§ **EXERCISE AIM**
Your copy should start at the line with "(452, 161): 1.33" and end at the line with "Picture: 285 x" in the data below. Transcribe only those lines, exactly, pictures excluded.

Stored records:
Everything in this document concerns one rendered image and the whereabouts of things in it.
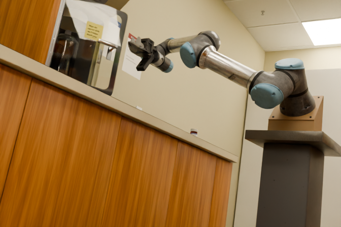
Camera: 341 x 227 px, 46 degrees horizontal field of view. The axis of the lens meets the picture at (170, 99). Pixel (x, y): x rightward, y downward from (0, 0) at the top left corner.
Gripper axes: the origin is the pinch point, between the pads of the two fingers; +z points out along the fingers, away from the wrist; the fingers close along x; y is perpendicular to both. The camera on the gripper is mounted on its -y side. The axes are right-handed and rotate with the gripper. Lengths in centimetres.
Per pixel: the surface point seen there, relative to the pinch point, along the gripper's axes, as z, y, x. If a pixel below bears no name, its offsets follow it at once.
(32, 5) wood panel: 44.0, -1.5, -16.9
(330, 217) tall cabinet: -274, -57, 47
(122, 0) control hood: 7.9, 19.4, -3.6
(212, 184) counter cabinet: -75, -54, 17
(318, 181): -40, -50, 81
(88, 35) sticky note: 22.6, -5.4, -4.5
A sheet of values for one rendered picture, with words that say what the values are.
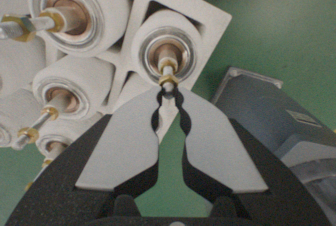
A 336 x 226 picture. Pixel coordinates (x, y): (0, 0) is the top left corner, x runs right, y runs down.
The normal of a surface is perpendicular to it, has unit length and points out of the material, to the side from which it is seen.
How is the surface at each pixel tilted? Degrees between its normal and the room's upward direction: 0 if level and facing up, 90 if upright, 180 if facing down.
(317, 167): 90
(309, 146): 0
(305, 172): 90
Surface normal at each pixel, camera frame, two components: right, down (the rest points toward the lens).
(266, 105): -0.48, -0.73
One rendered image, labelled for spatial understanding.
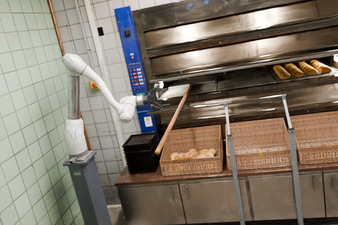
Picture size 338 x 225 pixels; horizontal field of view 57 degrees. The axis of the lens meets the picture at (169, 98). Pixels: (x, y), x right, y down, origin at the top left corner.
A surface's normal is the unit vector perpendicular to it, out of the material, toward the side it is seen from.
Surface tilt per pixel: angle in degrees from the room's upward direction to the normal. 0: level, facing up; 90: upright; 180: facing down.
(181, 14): 90
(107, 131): 90
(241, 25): 70
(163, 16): 92
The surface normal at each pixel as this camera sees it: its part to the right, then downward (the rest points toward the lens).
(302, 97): -0.23, -0.07
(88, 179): 0.52, 0.10
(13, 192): 0.97, -0.14
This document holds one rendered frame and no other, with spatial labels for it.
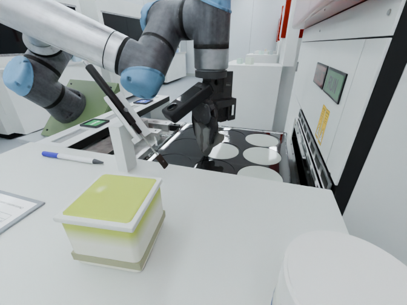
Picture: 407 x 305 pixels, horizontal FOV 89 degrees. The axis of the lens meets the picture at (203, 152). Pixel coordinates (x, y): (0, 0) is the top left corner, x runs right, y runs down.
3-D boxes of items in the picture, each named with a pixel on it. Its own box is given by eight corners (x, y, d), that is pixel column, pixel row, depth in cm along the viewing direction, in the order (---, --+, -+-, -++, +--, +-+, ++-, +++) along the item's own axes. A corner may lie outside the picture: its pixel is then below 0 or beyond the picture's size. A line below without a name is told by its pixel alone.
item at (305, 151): (294, 142, 75) (300, 117, 71) (315, 239, 38) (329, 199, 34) (289, 141, 76) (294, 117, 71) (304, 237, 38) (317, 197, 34)
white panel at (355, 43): (291, 119, 107) (310, 29, 88) (324, 257, 38) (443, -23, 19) (284, 118, 108) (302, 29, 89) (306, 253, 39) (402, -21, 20)
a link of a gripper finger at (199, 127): (219, 150, 58) (220, 119, 53) (201, 157, 55) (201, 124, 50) (212, 147, 60) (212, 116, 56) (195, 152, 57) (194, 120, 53)
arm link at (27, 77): (31, 105, 80) (-11, 83, 68) (48, 76, 83) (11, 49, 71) (52, 109, 76) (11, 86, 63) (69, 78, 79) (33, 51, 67)
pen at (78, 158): (104, 158, 39) (45, 150, 42) (100, 161, 38) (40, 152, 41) (105, 163, 39) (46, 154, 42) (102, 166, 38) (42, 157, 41)
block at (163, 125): (172, 129, 78) (171, 121, 77) (168, 132, 75) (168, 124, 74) (153, 126, 80) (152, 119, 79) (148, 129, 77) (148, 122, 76)
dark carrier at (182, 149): (283, 135, 69) (284, 134, 69) (291, 203, 40) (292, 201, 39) (186, 125, 78) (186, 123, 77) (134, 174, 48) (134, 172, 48)
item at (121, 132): (155, 166, 38) (146, 92, 32) (145, 177, 35) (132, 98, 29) (127, 161, 40) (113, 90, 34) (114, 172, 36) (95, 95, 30)
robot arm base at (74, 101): (51, 121, 89) (26, 109, 80) (65, 91, 93) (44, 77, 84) (77, 124, 84) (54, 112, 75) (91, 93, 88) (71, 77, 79)
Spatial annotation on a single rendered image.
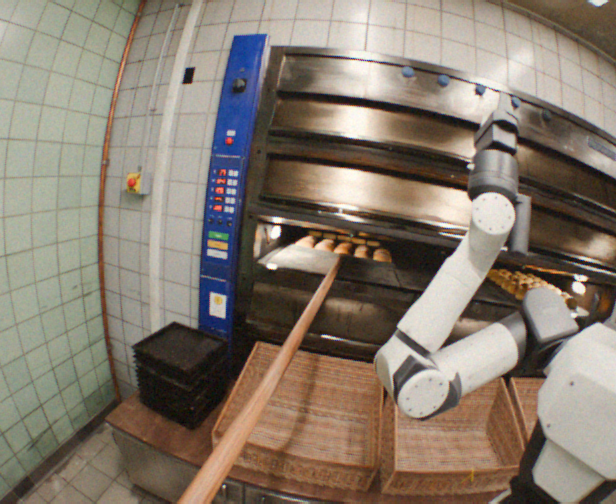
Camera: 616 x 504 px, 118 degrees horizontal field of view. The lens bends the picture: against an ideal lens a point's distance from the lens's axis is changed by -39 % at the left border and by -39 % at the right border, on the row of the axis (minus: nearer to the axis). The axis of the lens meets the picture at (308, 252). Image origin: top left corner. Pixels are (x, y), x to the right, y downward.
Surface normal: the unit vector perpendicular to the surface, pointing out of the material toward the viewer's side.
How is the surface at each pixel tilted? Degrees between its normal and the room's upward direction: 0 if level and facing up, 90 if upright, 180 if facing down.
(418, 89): 90
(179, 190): 90
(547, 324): 33
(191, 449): 0
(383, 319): 70
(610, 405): 90
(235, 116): 90
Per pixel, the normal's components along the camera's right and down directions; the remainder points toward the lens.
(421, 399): 0.08, 0.08
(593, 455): -0.92, -0.05
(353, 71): -0.17, 0.22
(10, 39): 0.98, 0.17
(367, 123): -0.11, -0.16
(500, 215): -0.43, -0.29
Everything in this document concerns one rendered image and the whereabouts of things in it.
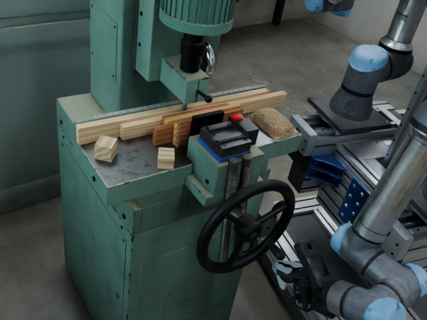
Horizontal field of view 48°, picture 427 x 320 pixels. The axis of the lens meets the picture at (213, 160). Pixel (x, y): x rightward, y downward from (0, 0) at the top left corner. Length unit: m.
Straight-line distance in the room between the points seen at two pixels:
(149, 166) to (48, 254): 1.10
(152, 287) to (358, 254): 0.63
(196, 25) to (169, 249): 0.62
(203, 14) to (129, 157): 0.38
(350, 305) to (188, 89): 0.62
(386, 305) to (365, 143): 0.89
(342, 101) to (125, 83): 0.76
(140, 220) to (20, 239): 1.10
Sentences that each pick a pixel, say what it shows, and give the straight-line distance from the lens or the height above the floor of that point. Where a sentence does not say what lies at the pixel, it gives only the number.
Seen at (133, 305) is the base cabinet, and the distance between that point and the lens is 1.49.
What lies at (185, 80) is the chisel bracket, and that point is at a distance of 1.20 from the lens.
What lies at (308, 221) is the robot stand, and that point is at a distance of 2.18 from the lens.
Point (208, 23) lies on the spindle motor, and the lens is 1.11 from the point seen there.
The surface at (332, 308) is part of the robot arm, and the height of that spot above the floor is 0.80.
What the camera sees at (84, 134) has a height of 0.93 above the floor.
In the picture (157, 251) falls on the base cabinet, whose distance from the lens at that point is 1.35.
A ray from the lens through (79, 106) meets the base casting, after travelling 1.57.
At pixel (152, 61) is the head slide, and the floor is 1.06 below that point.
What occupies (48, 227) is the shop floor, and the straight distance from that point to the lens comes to 2.29.
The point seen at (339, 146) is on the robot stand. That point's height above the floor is 0.73.
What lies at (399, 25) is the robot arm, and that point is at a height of 1.13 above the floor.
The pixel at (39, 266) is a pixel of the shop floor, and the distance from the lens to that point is 2.14.
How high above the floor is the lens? 1.62
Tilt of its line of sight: 36 degrees down
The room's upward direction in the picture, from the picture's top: 11 degrees clockwise
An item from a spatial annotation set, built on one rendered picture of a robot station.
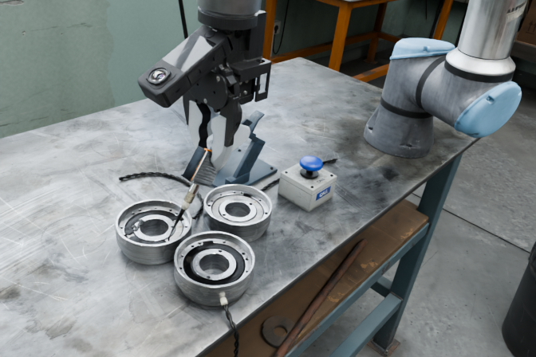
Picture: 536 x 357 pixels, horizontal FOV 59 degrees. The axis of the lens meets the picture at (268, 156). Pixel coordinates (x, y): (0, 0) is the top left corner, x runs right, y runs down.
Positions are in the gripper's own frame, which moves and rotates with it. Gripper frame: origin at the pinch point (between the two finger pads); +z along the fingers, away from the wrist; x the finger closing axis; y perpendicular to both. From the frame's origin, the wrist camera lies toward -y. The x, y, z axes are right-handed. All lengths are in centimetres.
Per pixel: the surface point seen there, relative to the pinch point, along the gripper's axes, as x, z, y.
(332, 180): -7.7, 9.1, 22.4
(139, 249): 0.4, 9.9, -11.0
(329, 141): 4.6, 13.4, 40.9
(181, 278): -7.3, 9.8, -10.5
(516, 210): -21, 94, 193
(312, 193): -7.5, 9.3, 16.9
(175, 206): 4.4, 9.8, -1.8
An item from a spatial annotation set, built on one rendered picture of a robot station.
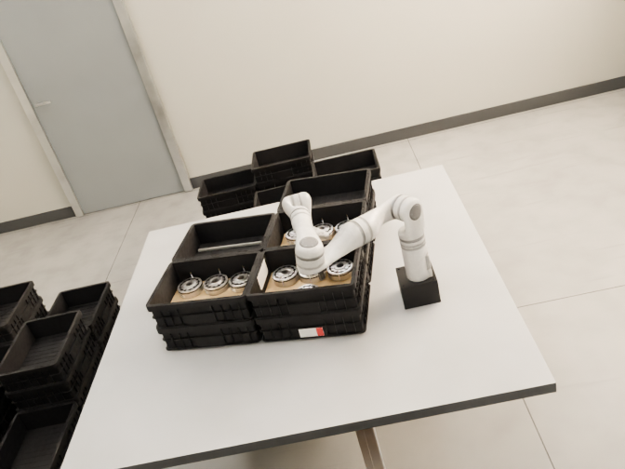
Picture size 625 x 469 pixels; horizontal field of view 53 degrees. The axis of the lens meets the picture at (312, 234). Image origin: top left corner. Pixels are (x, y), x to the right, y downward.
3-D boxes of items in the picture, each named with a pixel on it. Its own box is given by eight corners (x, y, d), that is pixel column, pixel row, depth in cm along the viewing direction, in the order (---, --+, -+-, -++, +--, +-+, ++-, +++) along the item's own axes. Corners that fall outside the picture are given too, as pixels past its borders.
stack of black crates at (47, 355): (62, 386, 335) (24, 321, 312) (116, 375, 332) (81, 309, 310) (37, 446, 300) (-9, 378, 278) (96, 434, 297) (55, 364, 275)
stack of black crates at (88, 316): (84, 337, 369) (59, 291, 352) (132, 327, 367) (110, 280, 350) (63, 386, 335) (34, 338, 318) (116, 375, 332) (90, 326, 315)
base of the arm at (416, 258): (429, 264, 237) (421, 226, 229) (433, 278, 229) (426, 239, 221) (405, 270, 238) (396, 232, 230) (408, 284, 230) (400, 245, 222)
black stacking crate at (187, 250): (282, 234, 281) (275, 213, 275) (269, 274, 256) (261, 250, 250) (200, 246, 290) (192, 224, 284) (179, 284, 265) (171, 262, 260)
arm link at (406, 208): (423, 194, 216) (431, 235, 224) (404, 188, 223) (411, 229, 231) (405, 207, 212) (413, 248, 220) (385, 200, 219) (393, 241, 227)
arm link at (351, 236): (309, 282, 197) (368, 249, 210) (306, 258, 192) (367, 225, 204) (291, 269, 203) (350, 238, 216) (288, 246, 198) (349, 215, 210)
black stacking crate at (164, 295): (269, 274, 256) (261, 251, 250) (253, 322, 231) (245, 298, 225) (179, 285, 265) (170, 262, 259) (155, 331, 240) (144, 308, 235)
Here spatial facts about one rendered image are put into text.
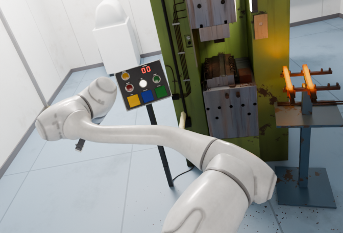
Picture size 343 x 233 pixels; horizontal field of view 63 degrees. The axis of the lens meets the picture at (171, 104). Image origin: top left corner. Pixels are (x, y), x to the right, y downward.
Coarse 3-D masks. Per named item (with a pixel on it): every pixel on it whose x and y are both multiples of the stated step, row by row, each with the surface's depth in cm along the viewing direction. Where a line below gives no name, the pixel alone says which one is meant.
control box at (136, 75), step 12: (156, 60) 197; (120, 72) 193; (132, 72) 194; (156, 72) 197; (120, 84) 192; (132, 84) 193; (156, 84) 196; (156, 96) 196; (168, 96) 197; (132, 108) 193
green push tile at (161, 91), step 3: (159, 87) 196; (162, 87) 196; (156, 90) 195; (159, 90) 196; (162, 90) 196; (165, 90) 196; (156, 93) 195; (159, 93) 195; (162, 93) 196; (165, 93) 196; (159, 96) 195; (162, 96) 196
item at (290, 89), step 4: (284, 68) 192; (284, 72) 188; (284, 76) 186; (288, 76) 182; (288, 80) 177; (288, 84) 173; (288, 88) 169; (292, 88) 168; (288, 92) 166; (292, 92) 162; (292, 96) 159; (292, 100) 159
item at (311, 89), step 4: (304, 64) 191; (304, 68) 186; (304, 72) 183; (308, 72) 181; (308, 76) 177; (308, 80) 172; (308, 84) 168; (312, 84) 168; (308, 88) 166; (312, 88) 164; (308, 92) 163; (312, 92) 159; (312, 96) 156; (316, 96) 155; (312, 100) 157
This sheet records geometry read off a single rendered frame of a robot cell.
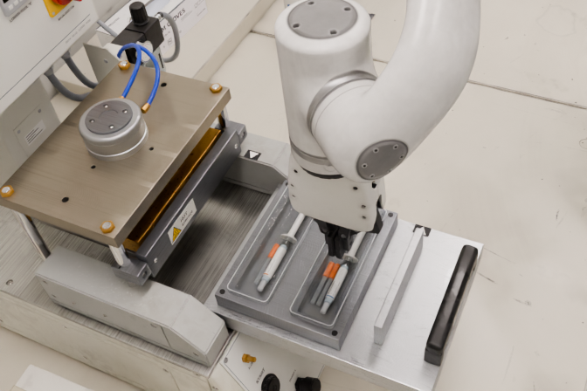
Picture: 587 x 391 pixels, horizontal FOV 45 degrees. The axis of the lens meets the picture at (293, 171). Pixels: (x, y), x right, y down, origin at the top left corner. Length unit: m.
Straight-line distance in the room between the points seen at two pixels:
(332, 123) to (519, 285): 0.66
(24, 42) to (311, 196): 0.42
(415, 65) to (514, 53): 1.03
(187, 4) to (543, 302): 0.95
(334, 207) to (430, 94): 0.23
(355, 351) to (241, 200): 0.32
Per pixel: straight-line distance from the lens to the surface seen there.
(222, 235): 1.01
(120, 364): 1.05
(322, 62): 0.59
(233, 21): 1.62
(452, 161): 1.33
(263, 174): 1.01
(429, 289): 0.89
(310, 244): 0.90
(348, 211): 0.75
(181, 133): 0.90
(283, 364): 1.00
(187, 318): 0.87
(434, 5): 0.56
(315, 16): 0.61
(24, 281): 1.06
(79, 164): 0.90
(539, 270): 1.20
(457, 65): 0.57
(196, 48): 1.56
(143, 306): 0.88
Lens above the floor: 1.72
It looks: 47 degrees down
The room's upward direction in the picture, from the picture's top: 8 degrees counter-clockwise
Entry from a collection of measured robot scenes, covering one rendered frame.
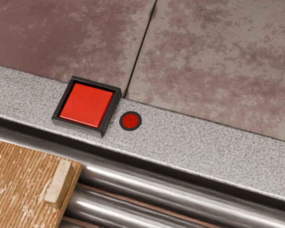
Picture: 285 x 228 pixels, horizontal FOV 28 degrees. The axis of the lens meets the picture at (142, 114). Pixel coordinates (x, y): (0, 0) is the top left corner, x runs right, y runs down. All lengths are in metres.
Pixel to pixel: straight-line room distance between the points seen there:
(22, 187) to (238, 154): 0.28
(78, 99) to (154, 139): 0.12
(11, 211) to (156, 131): 0.22
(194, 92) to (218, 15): 0.34
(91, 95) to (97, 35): 1.27
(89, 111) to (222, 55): 1.22
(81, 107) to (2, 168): 0.14
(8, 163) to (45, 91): 0.13
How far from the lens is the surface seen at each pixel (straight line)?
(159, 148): 0.77
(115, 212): 0.73
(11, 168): 0.77
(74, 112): 0.80
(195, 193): 0.73
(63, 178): 0.72
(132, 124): 0.79
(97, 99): 0.80
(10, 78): 0.87
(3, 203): 0.75
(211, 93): 1.89
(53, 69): 2.02
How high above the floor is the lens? 1.60
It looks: 59 degrees down
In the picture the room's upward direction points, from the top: 11 degrees counter-clockwise
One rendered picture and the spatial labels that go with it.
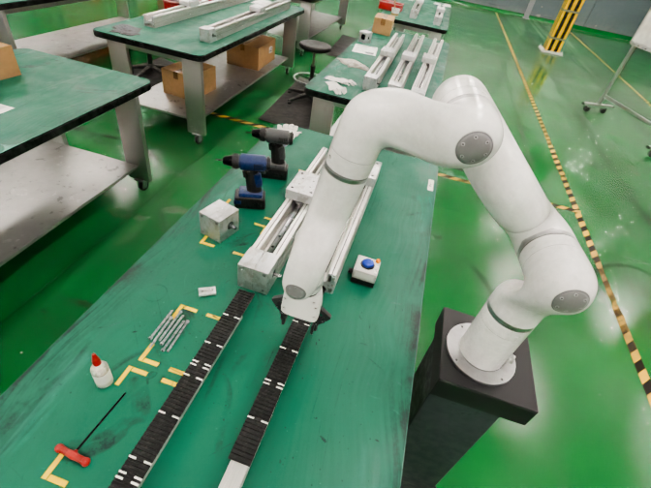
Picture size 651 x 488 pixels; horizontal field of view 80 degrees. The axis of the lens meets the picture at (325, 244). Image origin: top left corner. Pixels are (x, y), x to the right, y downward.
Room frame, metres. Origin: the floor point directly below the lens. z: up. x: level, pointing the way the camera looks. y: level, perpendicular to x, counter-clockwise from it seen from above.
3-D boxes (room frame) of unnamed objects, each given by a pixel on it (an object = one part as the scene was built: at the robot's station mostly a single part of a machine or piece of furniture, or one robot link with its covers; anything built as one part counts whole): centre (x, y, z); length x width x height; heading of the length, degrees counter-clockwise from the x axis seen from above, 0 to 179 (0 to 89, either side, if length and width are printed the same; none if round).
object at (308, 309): (0.68, 0.03, 0.95); 0.10 x 0.07 x 0.11; 81
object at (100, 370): (0.44, 0.46, 0.84); 0.04 x 0.04 x 0.12
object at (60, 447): (0.34, 0.41, 0.79); 0.16 x 0.08 x 0.02; 167
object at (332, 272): (1.27, -0.07, 0.82); 0.80 x 0.10 x 0.09; 171
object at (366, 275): (0.97, -0.14, 0.81); 0.10 x 0.08 x 0.06; 81
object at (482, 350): (0.68, -0.47, 0.95); 0.19 x 0.19 x 0.18
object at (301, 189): (1.30, 0.12, 0.87); 0.16 x 0.11 x 0.07; 171
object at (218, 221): (1.06, 0.37, 0.83); 0.11 x 0.10 x 0.10; 67
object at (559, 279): (0.64, -0.48, 1.16); 0.19 x 0.12 x 0.24; 0
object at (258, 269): (0.86, 0.18, 0.83); 0.12 x 0.09 x 0.10; 81
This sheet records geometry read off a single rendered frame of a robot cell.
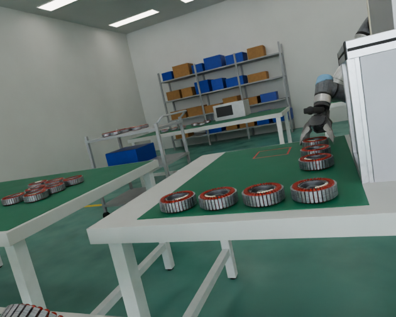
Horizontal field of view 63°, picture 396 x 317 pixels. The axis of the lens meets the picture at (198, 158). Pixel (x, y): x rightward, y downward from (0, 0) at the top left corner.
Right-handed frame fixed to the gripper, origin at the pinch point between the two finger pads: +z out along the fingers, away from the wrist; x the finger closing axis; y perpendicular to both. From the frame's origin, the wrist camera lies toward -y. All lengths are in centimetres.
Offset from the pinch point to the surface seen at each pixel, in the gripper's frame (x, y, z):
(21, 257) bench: 67, -79, 72
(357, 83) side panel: -36, -52, 9
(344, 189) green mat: -31, -43, 34
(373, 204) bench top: -40, -49, 39
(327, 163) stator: -19.4, -27.8, 20.6
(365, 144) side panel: -36, -43, 22
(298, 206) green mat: -25, -53, 42
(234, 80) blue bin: 396, 351, -347
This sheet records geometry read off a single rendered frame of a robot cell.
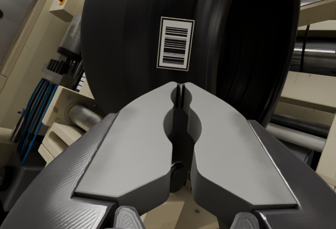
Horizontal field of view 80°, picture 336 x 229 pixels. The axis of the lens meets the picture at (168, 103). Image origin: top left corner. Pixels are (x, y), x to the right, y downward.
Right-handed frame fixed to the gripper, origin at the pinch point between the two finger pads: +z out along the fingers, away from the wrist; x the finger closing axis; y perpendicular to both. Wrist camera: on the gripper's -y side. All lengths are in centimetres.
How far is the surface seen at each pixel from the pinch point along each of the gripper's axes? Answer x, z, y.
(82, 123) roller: -19.6, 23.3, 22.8
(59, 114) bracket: -27.0, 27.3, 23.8
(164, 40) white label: -1.7, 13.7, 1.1
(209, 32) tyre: 4.0, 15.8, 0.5
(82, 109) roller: -21.3, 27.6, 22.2
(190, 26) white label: 1.4, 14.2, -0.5
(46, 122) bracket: -29.1, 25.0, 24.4
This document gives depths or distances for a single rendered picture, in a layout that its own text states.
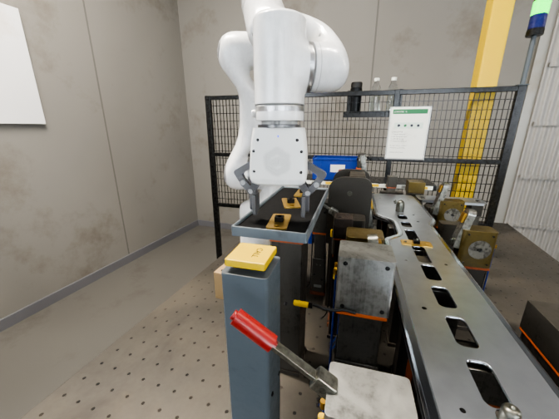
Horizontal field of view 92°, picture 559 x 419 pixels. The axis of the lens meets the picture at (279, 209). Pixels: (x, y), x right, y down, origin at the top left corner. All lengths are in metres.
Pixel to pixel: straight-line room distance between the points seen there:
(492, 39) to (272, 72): 1.68
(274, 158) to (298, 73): 0.13
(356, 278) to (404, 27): 2.81
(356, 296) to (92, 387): 0.71
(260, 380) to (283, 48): 0.50
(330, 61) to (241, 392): 0.54
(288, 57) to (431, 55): 2.69
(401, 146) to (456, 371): 1.50
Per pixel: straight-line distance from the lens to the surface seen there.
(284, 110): 0.45
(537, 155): 3.25
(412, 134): 1.86
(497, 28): 2.05
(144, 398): 0.87
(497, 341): 0.61
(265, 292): 0.38
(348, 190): 0.86
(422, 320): 0.59
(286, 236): 0.46
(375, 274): 0.52
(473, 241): 0.98
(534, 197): 3.32
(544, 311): 0.68
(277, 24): 0.47
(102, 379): 0.96
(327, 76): 0.48
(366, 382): 0.37
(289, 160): 0.46
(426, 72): 3.08
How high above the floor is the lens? 1.33
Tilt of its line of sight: 17 degrees down
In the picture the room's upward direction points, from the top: straight up

§ **SOLUTION FOR THIS EXERCISE**
(452, 161): 1.33
(263, 174): 1.01
(429, 289): 0.89
(310, 244): 0.90
(348, 211): 0.75
(181, 133): 0.90
(283, 364): 1.00
(187, 318): 0.87
(434, 5): 0.56
(315, 16): 0.61
(24, 281): 1.06
(79, 164): 0.90
(539, 270): 1.20
(457, 65): 0.57
(196, 48): 1.56
(143, 306): 0.88
Lens above the floor: 1.72
It looks: 47 degrees down
The room's upward direction in the picture, from the picture's top: 8 degrees counter-clockwise
Entry from a collection of measured robot scenes, covering one rendered frame.
Picture: 285 x 228 pixels, horizontal FOV 28 degrees. The axis of the lens meets the picture at (142, 114). Pixel coordinates (x, y): (0, 0) is the top left corner, x runs right, y runs down. All lengths are in metres.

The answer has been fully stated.